__WHAT IS NEEDED__.
Every line with the word "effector" in it should be extracted from the data that follows.

........

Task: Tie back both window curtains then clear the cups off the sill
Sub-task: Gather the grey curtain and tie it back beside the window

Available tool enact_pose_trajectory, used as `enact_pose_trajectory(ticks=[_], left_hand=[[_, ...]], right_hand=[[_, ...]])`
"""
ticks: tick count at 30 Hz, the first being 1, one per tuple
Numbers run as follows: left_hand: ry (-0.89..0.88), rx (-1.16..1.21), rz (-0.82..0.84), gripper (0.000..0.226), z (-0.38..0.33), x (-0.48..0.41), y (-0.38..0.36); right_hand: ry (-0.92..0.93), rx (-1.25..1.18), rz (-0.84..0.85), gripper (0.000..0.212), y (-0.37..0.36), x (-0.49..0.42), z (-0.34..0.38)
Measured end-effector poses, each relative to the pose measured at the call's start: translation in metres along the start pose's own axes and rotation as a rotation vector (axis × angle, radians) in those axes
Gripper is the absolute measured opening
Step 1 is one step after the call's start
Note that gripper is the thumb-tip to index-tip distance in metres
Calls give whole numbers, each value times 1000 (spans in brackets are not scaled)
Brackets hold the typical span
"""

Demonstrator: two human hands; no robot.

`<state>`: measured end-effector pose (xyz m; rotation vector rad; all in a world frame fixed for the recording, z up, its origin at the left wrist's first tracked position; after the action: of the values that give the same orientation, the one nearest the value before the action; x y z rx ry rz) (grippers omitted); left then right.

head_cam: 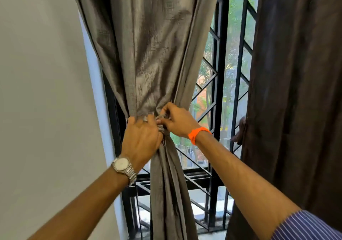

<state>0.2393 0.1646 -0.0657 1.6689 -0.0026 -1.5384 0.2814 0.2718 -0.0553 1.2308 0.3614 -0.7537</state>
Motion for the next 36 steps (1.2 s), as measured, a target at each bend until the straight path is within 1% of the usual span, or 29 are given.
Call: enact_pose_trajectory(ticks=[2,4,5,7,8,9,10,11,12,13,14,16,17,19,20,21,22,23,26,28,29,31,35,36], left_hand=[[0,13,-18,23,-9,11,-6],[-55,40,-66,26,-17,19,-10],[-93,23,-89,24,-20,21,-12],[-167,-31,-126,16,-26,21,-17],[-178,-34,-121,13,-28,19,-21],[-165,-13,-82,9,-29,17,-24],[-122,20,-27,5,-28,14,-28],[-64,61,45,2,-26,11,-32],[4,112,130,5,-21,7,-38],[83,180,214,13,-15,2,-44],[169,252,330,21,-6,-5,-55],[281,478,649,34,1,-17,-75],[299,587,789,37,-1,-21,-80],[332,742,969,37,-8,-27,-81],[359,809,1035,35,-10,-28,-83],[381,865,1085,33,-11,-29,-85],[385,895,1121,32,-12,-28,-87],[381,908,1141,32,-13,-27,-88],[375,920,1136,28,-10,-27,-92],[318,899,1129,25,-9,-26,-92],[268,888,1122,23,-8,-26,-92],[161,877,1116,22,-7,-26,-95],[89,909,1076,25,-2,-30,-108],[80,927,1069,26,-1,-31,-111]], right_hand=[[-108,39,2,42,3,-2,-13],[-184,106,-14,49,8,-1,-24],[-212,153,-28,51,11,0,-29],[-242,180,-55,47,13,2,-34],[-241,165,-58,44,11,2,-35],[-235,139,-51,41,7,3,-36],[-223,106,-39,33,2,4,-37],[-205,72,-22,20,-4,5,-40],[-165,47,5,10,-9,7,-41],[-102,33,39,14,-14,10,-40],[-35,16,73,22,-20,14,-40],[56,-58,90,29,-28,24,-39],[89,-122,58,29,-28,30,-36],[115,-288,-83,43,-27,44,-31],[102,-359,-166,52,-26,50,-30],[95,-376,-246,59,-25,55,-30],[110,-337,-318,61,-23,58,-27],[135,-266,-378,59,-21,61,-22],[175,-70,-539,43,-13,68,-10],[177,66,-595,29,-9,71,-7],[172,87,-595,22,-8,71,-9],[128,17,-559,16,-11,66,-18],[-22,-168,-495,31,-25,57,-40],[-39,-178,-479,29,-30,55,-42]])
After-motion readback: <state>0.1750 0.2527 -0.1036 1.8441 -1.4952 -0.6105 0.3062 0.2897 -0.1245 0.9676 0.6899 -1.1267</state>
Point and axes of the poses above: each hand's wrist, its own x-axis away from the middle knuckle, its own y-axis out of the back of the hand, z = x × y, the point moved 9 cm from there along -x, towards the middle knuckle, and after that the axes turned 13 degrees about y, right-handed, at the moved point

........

__ANSWER SECTION__.
Measured end-effector poses, each relative to the pose measured at the call's start: translation in metres along the start pose's own axes and rotation as a rotation vector (axis × angle, radians) in those axes
`<state>`: measured end-effector pose (xyz m; rotation vector rad; all in a world frame fixed for the recording, z up, its origin at the left wrist's first tracked position; after the action: of the values that give the same orientation, the one nearest the value before the action; x y z rx ry rz) (grippers omitted); left then right.

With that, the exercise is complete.